Institute for Medical Biometry and Bioinformatics, Medical Faculty and University Hospital Düsseldorf, Heinrich Heine University Düsseldorf, Düsseldorf, Germany.
Center for Digital Medicine, Heinrich Heine University Düsseldorf, Düsseldorf, Germany.
Genome Biol. 2024 Oct 10;25(1):265. doi: 10.1186/s13059-024-03409-1.

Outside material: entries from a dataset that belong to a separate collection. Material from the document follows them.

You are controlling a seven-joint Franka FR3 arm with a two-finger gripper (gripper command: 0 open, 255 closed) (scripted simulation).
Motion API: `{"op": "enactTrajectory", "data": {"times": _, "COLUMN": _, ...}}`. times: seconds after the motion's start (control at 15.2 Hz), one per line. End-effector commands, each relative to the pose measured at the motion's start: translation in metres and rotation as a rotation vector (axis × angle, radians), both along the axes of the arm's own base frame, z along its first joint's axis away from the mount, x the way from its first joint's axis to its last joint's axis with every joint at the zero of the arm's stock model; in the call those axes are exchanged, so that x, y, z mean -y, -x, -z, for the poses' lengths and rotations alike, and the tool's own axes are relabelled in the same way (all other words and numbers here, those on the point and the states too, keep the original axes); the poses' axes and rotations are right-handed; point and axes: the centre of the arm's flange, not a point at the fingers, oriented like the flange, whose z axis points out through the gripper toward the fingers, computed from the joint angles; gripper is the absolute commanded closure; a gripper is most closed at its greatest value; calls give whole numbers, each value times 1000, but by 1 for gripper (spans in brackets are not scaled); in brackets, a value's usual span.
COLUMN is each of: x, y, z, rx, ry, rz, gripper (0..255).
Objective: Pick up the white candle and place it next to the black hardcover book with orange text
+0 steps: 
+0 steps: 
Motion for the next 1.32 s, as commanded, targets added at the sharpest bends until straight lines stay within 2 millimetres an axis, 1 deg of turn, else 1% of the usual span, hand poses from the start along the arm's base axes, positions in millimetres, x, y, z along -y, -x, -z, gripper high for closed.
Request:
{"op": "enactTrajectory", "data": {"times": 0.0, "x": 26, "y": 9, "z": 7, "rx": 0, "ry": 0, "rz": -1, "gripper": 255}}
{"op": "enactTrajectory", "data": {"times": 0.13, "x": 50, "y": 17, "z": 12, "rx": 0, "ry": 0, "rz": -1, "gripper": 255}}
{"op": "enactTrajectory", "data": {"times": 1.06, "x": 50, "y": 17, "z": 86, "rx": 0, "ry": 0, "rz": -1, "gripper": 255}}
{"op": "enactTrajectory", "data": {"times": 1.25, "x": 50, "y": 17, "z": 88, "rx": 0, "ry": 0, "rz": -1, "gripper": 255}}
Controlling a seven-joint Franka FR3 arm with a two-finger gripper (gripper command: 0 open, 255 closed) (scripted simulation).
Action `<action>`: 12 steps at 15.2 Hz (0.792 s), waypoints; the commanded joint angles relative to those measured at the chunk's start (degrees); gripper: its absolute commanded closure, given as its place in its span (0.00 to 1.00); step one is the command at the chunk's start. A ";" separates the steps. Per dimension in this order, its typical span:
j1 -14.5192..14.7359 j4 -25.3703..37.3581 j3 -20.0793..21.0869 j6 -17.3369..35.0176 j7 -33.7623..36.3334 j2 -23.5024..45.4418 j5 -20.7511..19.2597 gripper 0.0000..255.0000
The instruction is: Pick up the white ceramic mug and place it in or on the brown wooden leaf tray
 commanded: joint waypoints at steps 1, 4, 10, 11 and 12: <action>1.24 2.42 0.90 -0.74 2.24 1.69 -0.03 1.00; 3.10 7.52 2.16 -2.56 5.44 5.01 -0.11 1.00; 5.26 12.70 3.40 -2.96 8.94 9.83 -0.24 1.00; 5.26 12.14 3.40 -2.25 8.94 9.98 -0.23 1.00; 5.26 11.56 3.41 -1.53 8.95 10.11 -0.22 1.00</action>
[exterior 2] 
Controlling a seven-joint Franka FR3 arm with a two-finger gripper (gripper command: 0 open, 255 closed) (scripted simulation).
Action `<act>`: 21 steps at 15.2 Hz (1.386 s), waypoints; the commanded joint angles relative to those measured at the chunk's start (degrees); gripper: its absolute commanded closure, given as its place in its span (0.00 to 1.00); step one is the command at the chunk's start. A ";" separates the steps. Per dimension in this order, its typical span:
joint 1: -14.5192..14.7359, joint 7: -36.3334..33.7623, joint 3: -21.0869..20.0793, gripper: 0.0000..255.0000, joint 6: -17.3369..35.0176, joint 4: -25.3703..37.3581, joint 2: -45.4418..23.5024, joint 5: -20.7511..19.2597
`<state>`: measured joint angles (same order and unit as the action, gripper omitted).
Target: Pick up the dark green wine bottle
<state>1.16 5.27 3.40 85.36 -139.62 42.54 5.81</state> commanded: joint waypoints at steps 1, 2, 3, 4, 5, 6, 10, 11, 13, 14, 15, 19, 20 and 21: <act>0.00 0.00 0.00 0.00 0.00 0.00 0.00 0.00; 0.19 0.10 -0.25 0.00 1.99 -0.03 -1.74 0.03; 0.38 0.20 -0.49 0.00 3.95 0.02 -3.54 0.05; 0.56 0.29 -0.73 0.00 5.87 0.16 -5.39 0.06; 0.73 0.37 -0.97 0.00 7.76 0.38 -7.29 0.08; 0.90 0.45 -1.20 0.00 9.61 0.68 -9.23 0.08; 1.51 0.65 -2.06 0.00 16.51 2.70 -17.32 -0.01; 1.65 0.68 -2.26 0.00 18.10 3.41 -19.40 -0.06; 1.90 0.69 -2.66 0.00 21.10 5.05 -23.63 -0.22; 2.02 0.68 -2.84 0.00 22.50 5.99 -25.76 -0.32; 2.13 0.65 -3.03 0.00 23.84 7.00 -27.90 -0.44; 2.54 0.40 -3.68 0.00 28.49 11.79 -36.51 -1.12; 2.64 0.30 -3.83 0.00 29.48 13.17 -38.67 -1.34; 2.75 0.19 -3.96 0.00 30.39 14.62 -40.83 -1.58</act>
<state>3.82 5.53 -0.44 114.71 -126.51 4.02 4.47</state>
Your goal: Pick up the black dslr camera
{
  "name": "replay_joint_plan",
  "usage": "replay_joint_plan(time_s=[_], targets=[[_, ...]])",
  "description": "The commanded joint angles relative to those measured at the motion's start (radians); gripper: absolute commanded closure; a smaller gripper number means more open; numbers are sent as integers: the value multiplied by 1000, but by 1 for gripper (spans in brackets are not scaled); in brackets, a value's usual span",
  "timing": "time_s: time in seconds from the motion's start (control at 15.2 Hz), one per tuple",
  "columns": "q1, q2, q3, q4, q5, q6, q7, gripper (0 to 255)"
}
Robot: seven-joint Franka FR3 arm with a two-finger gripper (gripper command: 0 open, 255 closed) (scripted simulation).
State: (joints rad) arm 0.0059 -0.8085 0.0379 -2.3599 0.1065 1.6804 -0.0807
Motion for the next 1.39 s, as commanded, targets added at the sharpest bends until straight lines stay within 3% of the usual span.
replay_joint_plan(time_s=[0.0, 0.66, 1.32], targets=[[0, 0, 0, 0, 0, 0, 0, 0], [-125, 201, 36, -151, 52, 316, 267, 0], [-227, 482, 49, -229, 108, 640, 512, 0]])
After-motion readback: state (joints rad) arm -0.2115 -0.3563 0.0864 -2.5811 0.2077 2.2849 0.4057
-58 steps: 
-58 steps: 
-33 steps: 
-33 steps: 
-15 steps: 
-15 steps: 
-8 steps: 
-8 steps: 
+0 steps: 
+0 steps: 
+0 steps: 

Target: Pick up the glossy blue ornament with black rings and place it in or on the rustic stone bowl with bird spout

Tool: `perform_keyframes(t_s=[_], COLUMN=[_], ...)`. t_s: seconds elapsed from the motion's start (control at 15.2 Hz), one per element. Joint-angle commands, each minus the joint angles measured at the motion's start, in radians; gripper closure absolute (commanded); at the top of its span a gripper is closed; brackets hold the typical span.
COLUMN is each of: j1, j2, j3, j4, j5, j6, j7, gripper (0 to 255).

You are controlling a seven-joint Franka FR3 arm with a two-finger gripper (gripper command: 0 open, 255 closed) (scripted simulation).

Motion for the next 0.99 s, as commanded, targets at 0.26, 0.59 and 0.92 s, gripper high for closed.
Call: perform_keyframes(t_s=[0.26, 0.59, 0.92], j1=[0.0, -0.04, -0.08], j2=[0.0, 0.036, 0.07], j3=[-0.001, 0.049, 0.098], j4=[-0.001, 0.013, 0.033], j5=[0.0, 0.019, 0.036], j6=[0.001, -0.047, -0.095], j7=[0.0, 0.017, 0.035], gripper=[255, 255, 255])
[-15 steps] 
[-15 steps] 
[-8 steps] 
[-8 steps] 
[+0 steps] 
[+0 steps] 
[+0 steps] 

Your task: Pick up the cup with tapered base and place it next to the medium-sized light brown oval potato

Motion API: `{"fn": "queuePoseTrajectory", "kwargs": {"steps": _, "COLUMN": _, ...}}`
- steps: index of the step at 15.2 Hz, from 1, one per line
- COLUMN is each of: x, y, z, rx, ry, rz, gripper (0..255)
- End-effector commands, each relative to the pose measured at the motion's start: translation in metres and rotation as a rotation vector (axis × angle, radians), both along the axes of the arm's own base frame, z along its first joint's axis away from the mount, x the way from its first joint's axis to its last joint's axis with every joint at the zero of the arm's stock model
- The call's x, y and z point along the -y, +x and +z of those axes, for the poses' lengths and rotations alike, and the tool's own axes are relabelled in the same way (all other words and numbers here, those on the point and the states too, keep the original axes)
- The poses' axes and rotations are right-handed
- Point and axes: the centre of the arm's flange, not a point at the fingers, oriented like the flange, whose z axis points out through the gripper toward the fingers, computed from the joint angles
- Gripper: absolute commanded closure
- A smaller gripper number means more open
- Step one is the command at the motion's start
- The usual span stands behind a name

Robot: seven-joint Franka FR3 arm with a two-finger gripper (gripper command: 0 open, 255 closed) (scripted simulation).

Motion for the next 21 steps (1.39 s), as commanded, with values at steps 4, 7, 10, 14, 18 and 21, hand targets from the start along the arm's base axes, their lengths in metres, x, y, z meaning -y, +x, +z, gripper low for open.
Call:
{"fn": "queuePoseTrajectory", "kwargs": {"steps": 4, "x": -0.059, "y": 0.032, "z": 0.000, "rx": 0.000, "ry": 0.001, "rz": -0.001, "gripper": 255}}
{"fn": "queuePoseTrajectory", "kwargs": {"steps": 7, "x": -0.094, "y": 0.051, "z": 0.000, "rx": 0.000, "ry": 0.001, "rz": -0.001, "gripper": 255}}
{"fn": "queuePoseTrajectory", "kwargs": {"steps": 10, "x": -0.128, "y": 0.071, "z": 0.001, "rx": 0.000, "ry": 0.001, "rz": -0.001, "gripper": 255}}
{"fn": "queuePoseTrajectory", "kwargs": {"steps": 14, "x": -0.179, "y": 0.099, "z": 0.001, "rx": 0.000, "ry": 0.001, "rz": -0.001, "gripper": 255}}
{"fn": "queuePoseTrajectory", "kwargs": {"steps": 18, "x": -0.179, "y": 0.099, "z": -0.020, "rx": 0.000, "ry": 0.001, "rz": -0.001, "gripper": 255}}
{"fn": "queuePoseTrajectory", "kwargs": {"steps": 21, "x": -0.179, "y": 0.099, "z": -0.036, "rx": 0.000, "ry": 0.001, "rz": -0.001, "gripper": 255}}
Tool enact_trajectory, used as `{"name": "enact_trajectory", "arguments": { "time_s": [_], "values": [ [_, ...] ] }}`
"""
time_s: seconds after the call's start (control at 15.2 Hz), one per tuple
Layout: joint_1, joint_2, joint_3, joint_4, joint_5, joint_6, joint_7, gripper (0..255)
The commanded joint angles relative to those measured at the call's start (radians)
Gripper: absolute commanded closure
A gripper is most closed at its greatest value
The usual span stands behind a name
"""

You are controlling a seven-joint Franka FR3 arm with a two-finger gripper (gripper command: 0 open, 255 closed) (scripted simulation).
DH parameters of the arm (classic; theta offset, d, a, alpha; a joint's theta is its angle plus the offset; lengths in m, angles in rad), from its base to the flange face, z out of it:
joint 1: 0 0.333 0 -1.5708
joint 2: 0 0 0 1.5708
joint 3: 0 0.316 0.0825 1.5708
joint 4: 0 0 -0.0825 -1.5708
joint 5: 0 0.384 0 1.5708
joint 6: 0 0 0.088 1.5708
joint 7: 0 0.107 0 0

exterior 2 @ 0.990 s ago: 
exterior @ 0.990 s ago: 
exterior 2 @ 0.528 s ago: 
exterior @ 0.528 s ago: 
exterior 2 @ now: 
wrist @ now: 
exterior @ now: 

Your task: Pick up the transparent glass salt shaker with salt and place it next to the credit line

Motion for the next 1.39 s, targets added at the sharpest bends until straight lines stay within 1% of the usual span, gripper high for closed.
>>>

Haplotype information is crucial for biomedical and population genetics research. However, current strategies to produce de novo haplotype-resolved assemblies often require either difficult-to-acquire parental data or an intermediate haplotype-collapsed assembly. Here, we present Graphasing, a workflow which synthesizes the global phase signal of Strand-seq with assembly graph topology to produce chromosome-scale de novo haplotypes for diploid genomes. Graphasing readily integrates with any assembly workflow that both outputs an assembly graph and has a haplotype assembly mode. Graphasing performs comparably to trio phasing in contiguity, phasing accuracy, and assembly quality, outperforms Hi-C in phasing accuracy, and generates human assemblies with over 18 chromosome-spanning haplotypes.
单体型信息对于生物医学和群体遗传学研究至关重要。然而,目前产生从头单体型解析组装的策略通常需要难以获得的亲本数据或中间单体型折叠组装。在这里,我们提出了 Graphasing,这是一种利用 Strand-seq 的全局相位信号与组装图拓扑相结合的工作流程,可针对二倍体基因组生成染色体尺度的从头单体型。Graphasing 可以轻松集成到任何具有组装图输出和单体型组装模式的组装工作流程中。Graphasing 在连续性、相位准确性和组装质量方面与 trio 相位相当,在相位准确性方面优于 Hi-C,并生成具有超过 18 个染色体跨度单体型的人类组装。